### [HOW TO COMPLETE THIS TASK]
Start with the first line of the data and end with the line that holds "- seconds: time"; write out each one exactly.
╭──
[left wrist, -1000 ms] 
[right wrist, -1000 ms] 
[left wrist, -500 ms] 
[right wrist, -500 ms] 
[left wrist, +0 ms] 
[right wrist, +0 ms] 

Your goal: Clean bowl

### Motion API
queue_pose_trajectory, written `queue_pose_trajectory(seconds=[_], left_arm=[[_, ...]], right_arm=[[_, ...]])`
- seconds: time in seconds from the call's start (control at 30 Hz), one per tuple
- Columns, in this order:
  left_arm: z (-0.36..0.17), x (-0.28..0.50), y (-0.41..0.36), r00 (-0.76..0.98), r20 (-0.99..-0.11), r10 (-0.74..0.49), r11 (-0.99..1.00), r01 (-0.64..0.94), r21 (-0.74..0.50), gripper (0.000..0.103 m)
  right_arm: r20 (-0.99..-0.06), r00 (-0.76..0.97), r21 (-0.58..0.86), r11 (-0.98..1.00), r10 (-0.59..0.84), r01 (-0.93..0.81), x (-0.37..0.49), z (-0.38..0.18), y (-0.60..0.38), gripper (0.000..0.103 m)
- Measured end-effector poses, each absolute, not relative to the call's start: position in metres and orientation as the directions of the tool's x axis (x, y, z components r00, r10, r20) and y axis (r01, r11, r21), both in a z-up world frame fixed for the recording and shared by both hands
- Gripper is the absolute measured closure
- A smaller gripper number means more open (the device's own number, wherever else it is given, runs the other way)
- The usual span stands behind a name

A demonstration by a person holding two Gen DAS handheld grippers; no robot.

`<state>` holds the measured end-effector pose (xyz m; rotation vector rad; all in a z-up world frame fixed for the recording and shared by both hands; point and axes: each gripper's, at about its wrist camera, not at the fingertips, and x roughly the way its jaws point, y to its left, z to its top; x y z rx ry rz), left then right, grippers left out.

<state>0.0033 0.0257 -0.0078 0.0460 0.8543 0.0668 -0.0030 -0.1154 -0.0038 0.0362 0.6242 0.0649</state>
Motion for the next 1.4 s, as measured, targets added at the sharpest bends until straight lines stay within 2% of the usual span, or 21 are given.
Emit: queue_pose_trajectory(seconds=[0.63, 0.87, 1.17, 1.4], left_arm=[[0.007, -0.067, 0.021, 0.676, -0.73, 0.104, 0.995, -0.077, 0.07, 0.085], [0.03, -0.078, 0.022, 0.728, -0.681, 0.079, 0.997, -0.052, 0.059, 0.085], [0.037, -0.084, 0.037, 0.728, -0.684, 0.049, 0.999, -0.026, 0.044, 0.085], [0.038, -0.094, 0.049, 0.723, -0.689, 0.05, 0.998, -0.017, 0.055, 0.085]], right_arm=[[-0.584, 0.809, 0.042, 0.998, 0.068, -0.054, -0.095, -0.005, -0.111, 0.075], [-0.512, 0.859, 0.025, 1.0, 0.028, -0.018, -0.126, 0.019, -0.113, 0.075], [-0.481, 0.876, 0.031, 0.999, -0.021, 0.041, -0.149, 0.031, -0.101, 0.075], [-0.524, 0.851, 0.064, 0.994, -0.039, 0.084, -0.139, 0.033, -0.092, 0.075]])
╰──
### [YOUR SOLUTION]
[left wrist, -1000 ms] 
[right wrist, -1000 ms] 
[left wrist, -500 ms] 
[right wrist, -500 ms] 
[left wrist, +0 ms] 
[right wrist, +0 ms] 

Your goal: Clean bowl

### Motion API
queue_pose_trajectory, written `queue_pose_trajectory(seconds=[_], left_arm=[[_, ...]], right_arm=[[_, ...]])`
- seconds: time in seconds from the call's start (control at 30 Hz), one per tuple

That completes the output for this exercise.